You can't do anything for a broken toe...wear thick sturdy sole shoes (most suggest Doc Martins or similar work boot type of shoe NO FLIP FLOPS!!) and try taping your pinky to the next toe...also think about purchasing some martial arts shoes to prevent further toe injuries


----------



## Shodan

I broke my ring finger toe (the one next to the pinky) a few months ago when I walked into the wall!!  It was out at a weird angle and hurt like anything......so I went to Urgent Care and they gave me a really stylish hard-soled shoe to wear for 6 weeks.  I later went to my regular doctor who told me they should have buddy taped it.  So....the two doctors disagreed on the taping.  Mine was broken in two places and a spiral fracture.....so it wasn't pretty.  Anyway, since I couldn't pivot on it without pain, I was pretty much out of karate for those 6 weeks......but it took a full 8 weeks before it stopped hurting.  Then, I wore karate shoes for another 3 weeks or so to make sure it was protected.  Now, it's back to normal.  So......do what you can with it without too much pain- don't overwork it......give it time to heal and wear shoes when you can to keep from re-injuring it right away.  Best wishes to you for a speedy recovery.....I know it's not fun!!


----------



## pstarr

Tape it to the 4th toe and stay off of it!  Broken toes are NO fun!


----------



## Brian R. VanCise

Tape it!

Brian R. VanCise
www.instinctiveresponsetraining.com


----------



## John Brewer

Duct Tape is your friend!


----------



## shesulsa

Crane557 said:
			
		

> Duct Tape is your friend!


Oh gawd ... don't use duct tape ... sheesh ....


----------



## 7starmantis

HAHAHA!! Yeah, duct tape would work, but wow I dont think I would advise it!
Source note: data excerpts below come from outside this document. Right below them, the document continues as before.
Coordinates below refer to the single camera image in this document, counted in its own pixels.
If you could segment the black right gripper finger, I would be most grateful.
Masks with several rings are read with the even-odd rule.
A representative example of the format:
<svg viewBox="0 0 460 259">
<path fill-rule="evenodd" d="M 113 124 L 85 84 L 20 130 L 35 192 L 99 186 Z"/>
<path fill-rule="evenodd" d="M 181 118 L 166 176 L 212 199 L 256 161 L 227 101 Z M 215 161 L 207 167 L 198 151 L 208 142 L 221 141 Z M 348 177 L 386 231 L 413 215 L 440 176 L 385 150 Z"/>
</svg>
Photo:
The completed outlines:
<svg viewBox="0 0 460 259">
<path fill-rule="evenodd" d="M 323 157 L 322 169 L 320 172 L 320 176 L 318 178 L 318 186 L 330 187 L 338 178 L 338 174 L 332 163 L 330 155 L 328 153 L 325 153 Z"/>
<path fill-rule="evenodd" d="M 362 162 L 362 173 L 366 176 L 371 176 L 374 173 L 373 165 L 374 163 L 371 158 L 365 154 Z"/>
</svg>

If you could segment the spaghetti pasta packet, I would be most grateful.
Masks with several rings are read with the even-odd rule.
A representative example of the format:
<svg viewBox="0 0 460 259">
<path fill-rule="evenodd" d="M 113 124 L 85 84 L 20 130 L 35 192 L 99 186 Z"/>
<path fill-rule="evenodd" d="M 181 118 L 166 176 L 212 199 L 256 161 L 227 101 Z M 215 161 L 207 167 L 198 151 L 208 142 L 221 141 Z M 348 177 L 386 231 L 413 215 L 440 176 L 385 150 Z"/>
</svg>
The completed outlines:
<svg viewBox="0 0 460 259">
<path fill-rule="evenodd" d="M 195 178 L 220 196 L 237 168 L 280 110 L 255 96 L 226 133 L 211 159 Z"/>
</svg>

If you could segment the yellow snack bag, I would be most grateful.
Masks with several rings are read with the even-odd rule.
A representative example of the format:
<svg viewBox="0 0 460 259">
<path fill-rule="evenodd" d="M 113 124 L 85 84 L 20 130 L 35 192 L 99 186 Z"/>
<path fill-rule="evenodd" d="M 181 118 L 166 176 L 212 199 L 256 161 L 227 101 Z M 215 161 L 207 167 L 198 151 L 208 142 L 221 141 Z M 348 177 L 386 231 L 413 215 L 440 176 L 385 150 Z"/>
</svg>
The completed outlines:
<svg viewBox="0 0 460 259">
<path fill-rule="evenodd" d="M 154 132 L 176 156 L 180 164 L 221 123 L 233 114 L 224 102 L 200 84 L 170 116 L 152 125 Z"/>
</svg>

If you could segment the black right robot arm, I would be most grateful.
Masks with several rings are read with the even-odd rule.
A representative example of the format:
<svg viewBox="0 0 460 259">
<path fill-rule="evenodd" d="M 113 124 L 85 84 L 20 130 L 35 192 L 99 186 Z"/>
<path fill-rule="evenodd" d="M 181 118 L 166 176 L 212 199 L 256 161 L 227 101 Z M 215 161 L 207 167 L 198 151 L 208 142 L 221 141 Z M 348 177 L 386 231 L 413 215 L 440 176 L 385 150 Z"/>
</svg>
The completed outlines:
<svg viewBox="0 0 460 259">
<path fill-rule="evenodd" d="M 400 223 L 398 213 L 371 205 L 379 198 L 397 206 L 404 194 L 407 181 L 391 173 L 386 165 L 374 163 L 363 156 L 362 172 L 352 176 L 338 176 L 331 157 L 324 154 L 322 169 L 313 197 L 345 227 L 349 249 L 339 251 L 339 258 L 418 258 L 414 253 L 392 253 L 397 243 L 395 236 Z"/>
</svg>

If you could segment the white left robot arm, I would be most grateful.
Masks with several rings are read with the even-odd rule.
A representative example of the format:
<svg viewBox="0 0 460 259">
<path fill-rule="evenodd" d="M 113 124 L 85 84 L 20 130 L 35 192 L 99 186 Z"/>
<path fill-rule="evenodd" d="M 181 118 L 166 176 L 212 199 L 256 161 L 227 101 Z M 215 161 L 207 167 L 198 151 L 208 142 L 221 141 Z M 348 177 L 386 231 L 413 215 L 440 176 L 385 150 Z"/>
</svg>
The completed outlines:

Everyone has said it....tape it. Get some sports tape from your local drug store and tape it securly. Dont cut off blood supply, but get it nice and tight. Thats about it. Stay off it if possible.


----------



## Slippery_Pete

although if you want one of the strongest ankle tapes...i dont advise using duct tape...and if you do use duct tape to help lock a joint ((many people do because of the little give)) first apply either some pre-wrap or athletic tape...not the duct tape fan? then make sure to buy an athletic tape with a high weave ((johnson and johnson is used by most NCAA schools and professional teams although it may be harder to find))...also...pre-wrap is highly discouraged because it pretty much defers the entire purpose of an ankle tape...sorry kind of a rant


----------



## John Brewer

shesulsa said:
			
		

> Oh gawd ... don't use duct tape ... sheesh ....


Yeah it can be kinda hard to get off!


----------



## theWren

I actually just broke my pinky toe today at a judo tourny. Fighting a guy who insanely awesome (beat him too o.- was a fluke)... my pinky toe though, after a throw, was point perpendicular to the other toes. Then the guy threw me, slammed the toe back into the socket. Medic said it was just dislocated, but now, hours later, its puffed up twice its size, and is has some huge purple spots. took some aspirin, and am icing it down now


----------